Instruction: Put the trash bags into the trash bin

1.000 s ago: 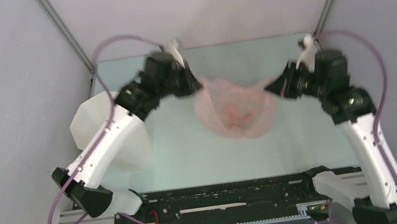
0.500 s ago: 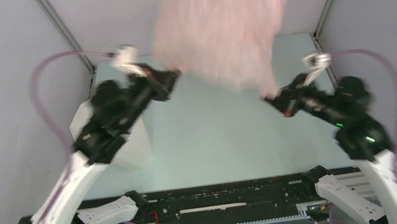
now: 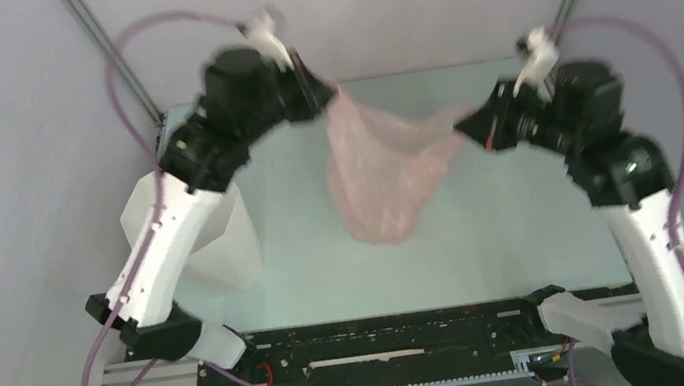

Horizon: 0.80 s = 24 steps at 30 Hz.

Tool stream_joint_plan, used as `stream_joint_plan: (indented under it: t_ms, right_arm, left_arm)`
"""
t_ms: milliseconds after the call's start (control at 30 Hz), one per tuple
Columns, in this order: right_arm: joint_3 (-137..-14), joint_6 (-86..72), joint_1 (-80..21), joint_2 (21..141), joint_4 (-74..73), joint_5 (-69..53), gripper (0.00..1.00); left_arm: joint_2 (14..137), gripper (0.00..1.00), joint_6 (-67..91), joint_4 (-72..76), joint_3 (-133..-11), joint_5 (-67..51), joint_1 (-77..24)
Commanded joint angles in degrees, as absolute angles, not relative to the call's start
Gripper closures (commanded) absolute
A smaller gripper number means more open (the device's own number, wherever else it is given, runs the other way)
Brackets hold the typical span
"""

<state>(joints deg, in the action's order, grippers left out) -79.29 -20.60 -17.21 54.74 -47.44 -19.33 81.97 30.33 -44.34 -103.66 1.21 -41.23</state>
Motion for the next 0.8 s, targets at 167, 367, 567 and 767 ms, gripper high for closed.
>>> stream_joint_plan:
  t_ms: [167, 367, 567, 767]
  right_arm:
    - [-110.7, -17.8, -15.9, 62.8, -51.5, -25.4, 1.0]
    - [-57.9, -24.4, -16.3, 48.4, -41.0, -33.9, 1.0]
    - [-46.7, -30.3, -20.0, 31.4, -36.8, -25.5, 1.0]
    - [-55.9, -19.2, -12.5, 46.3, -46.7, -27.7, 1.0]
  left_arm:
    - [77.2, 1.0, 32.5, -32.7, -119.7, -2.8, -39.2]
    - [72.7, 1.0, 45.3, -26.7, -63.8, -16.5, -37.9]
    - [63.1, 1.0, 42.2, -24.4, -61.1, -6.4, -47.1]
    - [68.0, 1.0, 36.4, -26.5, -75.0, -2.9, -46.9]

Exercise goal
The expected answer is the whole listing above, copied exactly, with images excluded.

Your solution
Instruction: Put the trash bags into the trash bin

1.000 s ago: 
0.500 s ago: 
now: 

Horizon: 0.80 s = 24 steps at 30 Hz.

Tool stream_joint_plan, used as `stream_joint_plan: (indented under it: t_ms, right_arm, left_arm)`
"""
t_ms: milliseconds after the call's start (control at 30 Hz), one per tuple
Columns, in this order: right_arm: joint_3 (-137..-14), joint_6 (-86..72), joint_1 (-80..21), joint_2 (21..141), joint_4 (-74..73), joint_5 (-69..53), gripper (0.00..1.00); left_arm: joint_2 (14..137), gripper (0.00..1.00), joint_6 (-67..91), joint_4 (-72..76), joint_3 (-133..-11), joint_5 (-67..51), joint_1 (-77..24)
Commanded joint angles in degrees, as absolute angles, not relative to the call's start
Gripper closures (commanded) absolute
A smaller gripper number means more open (the device's own number, wherever else it is given, runs the other way)
Brackets hold the typical span
"""

<state>(joints deg, in the action's order, grippers left out) -79.29 -20.60 -17.21 54.74 -47.44 -19.33 81.97 30.33 -44.34 -103.66 1.21 -41.23</state>
Motion for the next 0.8 s, targets at 167, 367, 567 and 767 ms, gripper high for closed.
>>> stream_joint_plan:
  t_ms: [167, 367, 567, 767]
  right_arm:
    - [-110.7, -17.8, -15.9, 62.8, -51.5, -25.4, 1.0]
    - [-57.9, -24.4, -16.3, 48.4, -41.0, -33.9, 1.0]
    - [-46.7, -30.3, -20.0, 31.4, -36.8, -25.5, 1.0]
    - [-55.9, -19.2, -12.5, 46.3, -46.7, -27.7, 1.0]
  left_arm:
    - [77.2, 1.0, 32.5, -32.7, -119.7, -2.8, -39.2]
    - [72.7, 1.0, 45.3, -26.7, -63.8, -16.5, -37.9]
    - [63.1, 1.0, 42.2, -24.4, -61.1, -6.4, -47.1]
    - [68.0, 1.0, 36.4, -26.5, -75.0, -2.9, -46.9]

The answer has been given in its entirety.